Explanation: I am trying to do research on a huge set of Java Source Code (About 20.000 Projects). In essence for my research to give any sort of results I need to be able to identify comments and different parts of code in the source code, for example I need to be able to differentiate between function declaration, function call, variable declaration, variable usage, if-blocks and so forth. - At its core: What JavaML (Java Markup Language) does.

Example:

import java.applet.*;   // do not forget this import statement!
import java.awt.*;      // Or this one for the graphics!

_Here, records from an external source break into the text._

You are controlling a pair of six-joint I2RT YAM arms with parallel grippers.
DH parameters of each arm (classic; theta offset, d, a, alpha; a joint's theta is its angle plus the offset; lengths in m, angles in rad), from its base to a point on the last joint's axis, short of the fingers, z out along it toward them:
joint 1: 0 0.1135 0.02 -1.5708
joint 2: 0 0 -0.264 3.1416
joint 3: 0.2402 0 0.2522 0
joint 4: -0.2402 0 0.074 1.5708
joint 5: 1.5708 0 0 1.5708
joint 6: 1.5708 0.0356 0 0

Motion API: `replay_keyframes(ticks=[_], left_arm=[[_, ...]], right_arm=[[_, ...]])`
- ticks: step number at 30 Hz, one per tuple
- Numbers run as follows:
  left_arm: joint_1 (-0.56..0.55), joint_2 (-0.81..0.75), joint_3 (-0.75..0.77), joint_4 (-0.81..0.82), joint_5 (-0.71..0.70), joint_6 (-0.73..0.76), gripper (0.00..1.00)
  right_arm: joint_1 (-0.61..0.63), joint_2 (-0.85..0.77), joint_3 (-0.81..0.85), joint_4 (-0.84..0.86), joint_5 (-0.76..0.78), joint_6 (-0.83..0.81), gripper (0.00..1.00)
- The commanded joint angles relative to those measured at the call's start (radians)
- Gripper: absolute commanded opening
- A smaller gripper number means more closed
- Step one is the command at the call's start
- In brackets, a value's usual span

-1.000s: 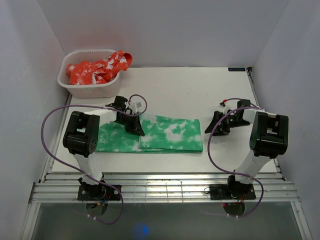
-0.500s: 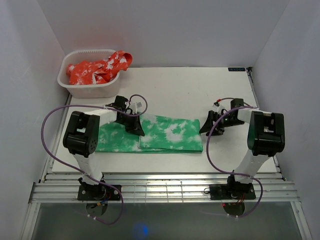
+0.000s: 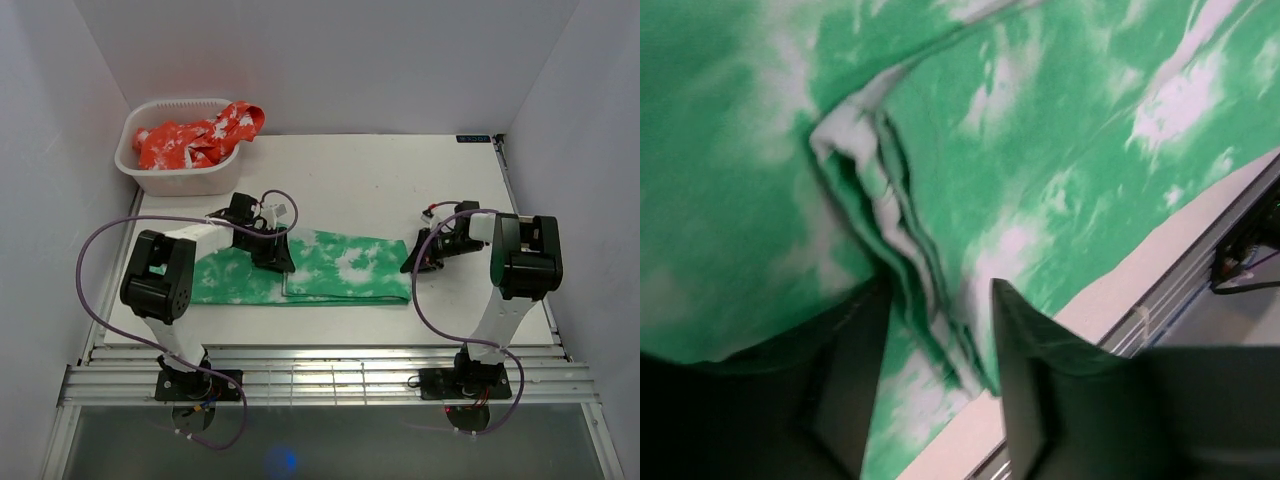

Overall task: Fold and stack the trousers
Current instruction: Fold the trousers

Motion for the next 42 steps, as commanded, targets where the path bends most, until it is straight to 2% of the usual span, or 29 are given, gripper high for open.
replay_keyframes(ticks=[1,3,5,6,7,10,11,13,14,17,21,26,29,32,33,36,37,38,40,42], left_arm=[[0.004,-0.123,-0.052,0.0,-0.12,0.061,0.61],[0.013,-0.17,-0.055,-0.02,-0.123,0.085,0.69],[0.016,-0.247,-0.047,-0.041,-0.114,0.133,0.85],[0.019,-0.299,-0.03,-0.044,-0.103,0.148,0.93],[0.019,-0.322,-0.021,-0.049,-0.073,0.185,0.95],[0.019,-0.374,0.017,-0.07,0.042,0.226,0.96],[0.019,-0.387,0.024,-0.061,0.144,0.226,0.95],[0.016,-0.381,0.028,-0.028,0.255,0.19,0.91],[0.013,-0.358,0.024,0.032,0.324,0.112,0.86],[-0.012,-0.297,0.005,0.142,0.409,0.024,0.76],[-0.039,-0.188,-0.03,0.271,0.435,-0.092,0.73],[-0.039,-0.117,-0.027,0.333,0.399,-0.128,0.74],[-0.033,-0.094,-0.032,0.344,0.371,-0.142,0.75],[-0.015,-0.062,-0.027,0.304,0.336,-0.125,0.76],[-0.004,-0.056,-0.022,0.286,0.323,-0.116,0.76],[0.024,-0.04,0.011,0.209,0.303,-0.07,0.79],[0.031,-0.048,0.034,0.189,0.299,-0.056,0.81],[0.039,-0.06,0.046,0.145,0.281,-0.038,0.85],[0.071,-0.124,0.06,0.111,0.25,0.013,0.9],[0.126,-0.193,0.056,0.079,0.236,0.027,0.96]], right_arm=[[-0.065,-0.025,0.039,-0.031,0.062,-0.052,0.08],[-0.066,-0.027,0.056,-0.098,0.067,-0.104,0.32],[-0.068,-0.051,0.082,-0.152,0.056,-0.138,0.67],[-0.069,-0.067,0.091,-0.16,0.058,-0.15,0.72],[-0.069,-0.085,0.115,-0.172,0.062,-0.164,0.77],[-0.076,-0.153,0.16,-0.216,0.035,-0.215,0.78],[-0.077,-0.18,0.181,-0.227,0.012,-0.23,0.75],[-0.076,-0.206,0.186,-0.247,-0.083,-0.258,0.65],[-0.071,-0.223,0.18,-0.243,-0.115,-0.25,0.53],[-0.041,-0.228,0.136,-0.191,-0.212,-0.194,0.35],[0.021,-0.184,0.091,-0.042,-0.221,-0.065,0.25],[0.035,-0.02,0.085,0.156,-0.156,0.073,0.23],[0.021,0.109,0.137,0.175,-0.106,0.084,0.22],[0.012,0.168,0.166,0.202,-0.08,0.109,0.23],[0.012,0.169,0.172,0.19,-0.082,0.109,0.25],[0.012,0.12,0.2,0.135,-0.129,0.077,0.38],[0.012,0.096,0.204,0.054,-0.148,0.024,0.42],[0.012,0.037,0.207,0.008,-0.166,-0.01,0.5],[0.012,-0.03,0.186,-0.127,-0.175,-0.087,0.54],[0.012,-0.116,0.13,-0.207,-0.177,-0.19,0.55]])
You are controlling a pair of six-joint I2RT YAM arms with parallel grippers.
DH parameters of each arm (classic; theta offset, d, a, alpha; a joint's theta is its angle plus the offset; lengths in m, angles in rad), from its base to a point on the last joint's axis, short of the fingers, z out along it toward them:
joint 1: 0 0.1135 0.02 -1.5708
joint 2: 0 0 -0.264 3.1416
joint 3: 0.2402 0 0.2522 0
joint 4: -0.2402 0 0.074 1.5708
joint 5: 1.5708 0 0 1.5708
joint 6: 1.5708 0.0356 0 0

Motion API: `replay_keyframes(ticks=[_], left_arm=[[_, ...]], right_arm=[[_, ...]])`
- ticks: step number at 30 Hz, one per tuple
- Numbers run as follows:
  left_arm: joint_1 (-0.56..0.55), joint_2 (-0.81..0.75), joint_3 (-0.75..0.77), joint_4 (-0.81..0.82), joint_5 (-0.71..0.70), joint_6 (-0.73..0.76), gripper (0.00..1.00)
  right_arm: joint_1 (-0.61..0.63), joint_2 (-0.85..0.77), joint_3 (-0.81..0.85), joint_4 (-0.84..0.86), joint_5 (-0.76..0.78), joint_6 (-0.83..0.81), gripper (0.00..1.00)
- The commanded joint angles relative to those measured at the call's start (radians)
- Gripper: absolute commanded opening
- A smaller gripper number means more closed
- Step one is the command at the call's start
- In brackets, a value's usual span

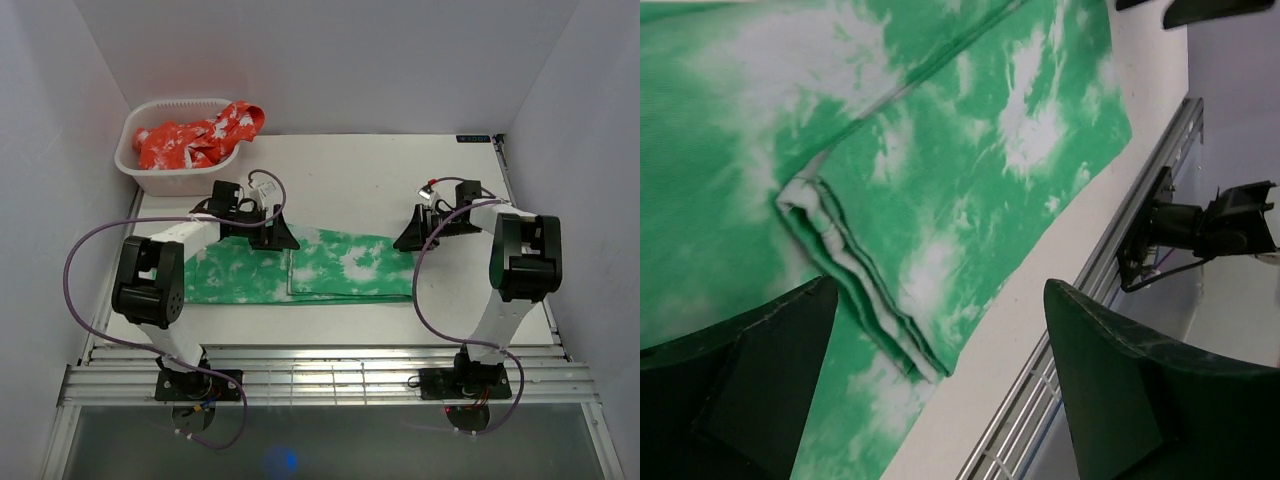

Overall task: Fold and stack the trousers
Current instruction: Fold the trousers

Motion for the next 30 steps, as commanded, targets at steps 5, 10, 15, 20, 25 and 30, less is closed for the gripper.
replay_keyframes(ticks=[5,10,15,20,25,30], left_arm=[[0.172,-0.227,0.013,-0.179,0.0,0.105,0.98],[0.207,-0.31,-0.013,-0.22,-0.033,0.131,0.98],[0.28,-0.313,0.024,-0.315,-0.096,0.189,0.98],[0.336,-0.304,0.059,-0.361,-0.099,0.241,0.98],[0.388,-0.328,0.085,-0.42,-0.106,0.3,0.98],[0.529,-0.35,0.07,-0.461,-0.067,0.349,0.98]], right_arm=[[-0.003,-0.226,-0.205,-0.273,-0.014,-0.278,0.45],[0.002,-0.078,-0.24,-0.272,-0.058,-0.314,0.42],[0.0,0.084,-0.245,-0.241,0.054,-0.295,0.39],[-0.006,0.061,-0.205,-0.247,0.052,-0.252,0.4],[-0.047,-0.173,-0.053,-0.336,0.014,-0.264,0.55],[-0.084,-0.356,-0.061,-0.227,0.267,-0.194,0.79]])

public class FirstApplet extends Applet {
  // this method displays the applet.
  // the Graphics class is how you do all the drawing in Java
  public void paint(Graphics g) {
    g.drawString("FirstApplet", 25, 50);
  }
}

Becomes:

<java-source-program>
    <java-class-file name="FirstApplet.java">
        <import module="java.applet.*"/>
        <import module="java.awt.*"/>
        <class name="FirstApplet" visibility="public" line="5" col="0" end-line="11" end-col="0" comment="// do not forget this import statement!// Or this one for the graphics!">
            <superclass name="Applet"/>
            <method name="paint" visibility="public" id="FirstApplet:mth-15" line="8" col="2" end-line="10" end-col="2" comment="// this method displays the applet.// the Graphics class is how you do all the drawing in Java">
                <type name="void" primitive="true"/>
                <formal-arguments>
                    <formal-argument name="g" id="FirstApplet:frm-13">
                        <type name="Graphics"/>
                    </formal-argument>
                </formal-arguments>
                <block line="8" col="32" end-line="10" end-col="2" comment="// do not forget this import statement!// Or this one for the graphics!// this method displays the applet.// the Graphics class is how you do all the drawing in Java">
                    <send message="drawString">
                        <target>
                            <var-ref name="g" idref="FirstApplet:frm-13"/>
                        </target>
                        <arguments>
                            <literal-string value="FirstApplet"/>
                            <literal-number kind="integer" value="25"/>
                            <literal-number kind="integer" value="50"/>
                        </arguments>
                    </send>
                </block>
            </method>
        </class>
    </java-class-file>
</java-source-program>

But here comes the problem. I have been trying to make JavaML and JavaML 2.0 work. But there is some quite clear compatibility problems. I have for JavaML tried running virtual machines of old and new ubuntu implementations (10.04, 12.04 and 14.04) in an attempt to compile the source code as instructed by JavaML's website, for all versions I keep getting errors while configuring, there seems to be issues with the version of Jikes used in JavaML that triggers issues with the g++ compiler. - Using newer versions of Jikes renders the patch from JavaML worthless, and thereby makes compilation of JavaML impossible.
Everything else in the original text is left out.